Records to use below:

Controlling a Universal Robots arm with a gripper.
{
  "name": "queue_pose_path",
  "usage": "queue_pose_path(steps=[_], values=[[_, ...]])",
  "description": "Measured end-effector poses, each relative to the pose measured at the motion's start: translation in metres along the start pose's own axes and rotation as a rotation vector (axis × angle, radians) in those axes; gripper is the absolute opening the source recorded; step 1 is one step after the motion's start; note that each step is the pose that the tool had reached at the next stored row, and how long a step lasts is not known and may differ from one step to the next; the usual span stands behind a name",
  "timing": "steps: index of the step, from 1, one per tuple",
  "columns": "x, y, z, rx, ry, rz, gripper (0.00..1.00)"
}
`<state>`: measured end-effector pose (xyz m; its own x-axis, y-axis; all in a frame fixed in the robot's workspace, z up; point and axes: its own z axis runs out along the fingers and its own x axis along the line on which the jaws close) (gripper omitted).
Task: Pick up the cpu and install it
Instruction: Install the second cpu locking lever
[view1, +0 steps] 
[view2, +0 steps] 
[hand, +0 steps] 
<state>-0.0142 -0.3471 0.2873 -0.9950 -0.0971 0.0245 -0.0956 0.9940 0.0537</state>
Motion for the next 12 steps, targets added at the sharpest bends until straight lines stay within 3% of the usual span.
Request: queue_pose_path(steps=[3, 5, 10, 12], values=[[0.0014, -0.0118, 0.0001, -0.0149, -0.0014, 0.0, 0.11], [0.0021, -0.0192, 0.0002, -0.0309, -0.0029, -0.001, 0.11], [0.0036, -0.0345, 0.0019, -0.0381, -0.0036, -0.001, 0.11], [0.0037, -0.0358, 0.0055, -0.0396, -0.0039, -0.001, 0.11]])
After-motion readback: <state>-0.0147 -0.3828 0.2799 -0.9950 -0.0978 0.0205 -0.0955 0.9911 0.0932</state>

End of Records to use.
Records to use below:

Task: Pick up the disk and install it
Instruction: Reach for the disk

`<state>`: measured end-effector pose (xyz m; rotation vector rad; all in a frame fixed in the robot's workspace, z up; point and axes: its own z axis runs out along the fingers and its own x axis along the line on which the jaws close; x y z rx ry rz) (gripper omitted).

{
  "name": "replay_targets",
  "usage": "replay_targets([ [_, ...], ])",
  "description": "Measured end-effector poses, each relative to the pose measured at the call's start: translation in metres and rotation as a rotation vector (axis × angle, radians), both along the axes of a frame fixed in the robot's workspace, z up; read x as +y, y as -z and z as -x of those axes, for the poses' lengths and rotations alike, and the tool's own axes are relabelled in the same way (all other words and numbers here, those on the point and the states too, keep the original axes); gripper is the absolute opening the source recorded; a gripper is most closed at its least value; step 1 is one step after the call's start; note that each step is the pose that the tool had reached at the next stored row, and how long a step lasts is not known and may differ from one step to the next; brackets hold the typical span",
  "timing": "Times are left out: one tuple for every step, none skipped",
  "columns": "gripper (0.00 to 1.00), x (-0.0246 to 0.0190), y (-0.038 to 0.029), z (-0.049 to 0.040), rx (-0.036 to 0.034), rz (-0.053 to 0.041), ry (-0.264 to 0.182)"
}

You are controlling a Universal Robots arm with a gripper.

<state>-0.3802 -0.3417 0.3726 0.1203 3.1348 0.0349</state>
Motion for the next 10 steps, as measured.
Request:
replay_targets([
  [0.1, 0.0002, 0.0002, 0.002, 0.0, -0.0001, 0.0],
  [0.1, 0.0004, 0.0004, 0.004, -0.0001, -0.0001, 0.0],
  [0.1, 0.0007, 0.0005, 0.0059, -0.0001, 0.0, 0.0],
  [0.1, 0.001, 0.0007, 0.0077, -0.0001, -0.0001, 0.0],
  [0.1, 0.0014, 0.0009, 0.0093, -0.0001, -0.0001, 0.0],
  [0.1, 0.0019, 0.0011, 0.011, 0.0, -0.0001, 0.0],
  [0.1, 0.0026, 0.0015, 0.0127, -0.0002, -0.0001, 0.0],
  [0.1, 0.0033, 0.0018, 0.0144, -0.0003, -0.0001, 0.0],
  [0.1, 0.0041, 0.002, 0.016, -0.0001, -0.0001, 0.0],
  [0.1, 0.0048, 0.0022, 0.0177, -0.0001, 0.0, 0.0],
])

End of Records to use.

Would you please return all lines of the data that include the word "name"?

  "name": "queue_pose_path",
  "description": "Measured end-effector poses, each relative to the pose measured at the motion's start: translation in metres along the start pose's own axes and rotation as a rotation vector (axis × angle, radians) in those axes; gripper is the absolute opening the source recorded; step 1 is one step after the motion's start; note that each step is the pose that the tool had reached at the next stored row, and how long a step lasts is not known and may differ from one step to the next; the usual span stands behind a name",
  "name": "replay_targets",

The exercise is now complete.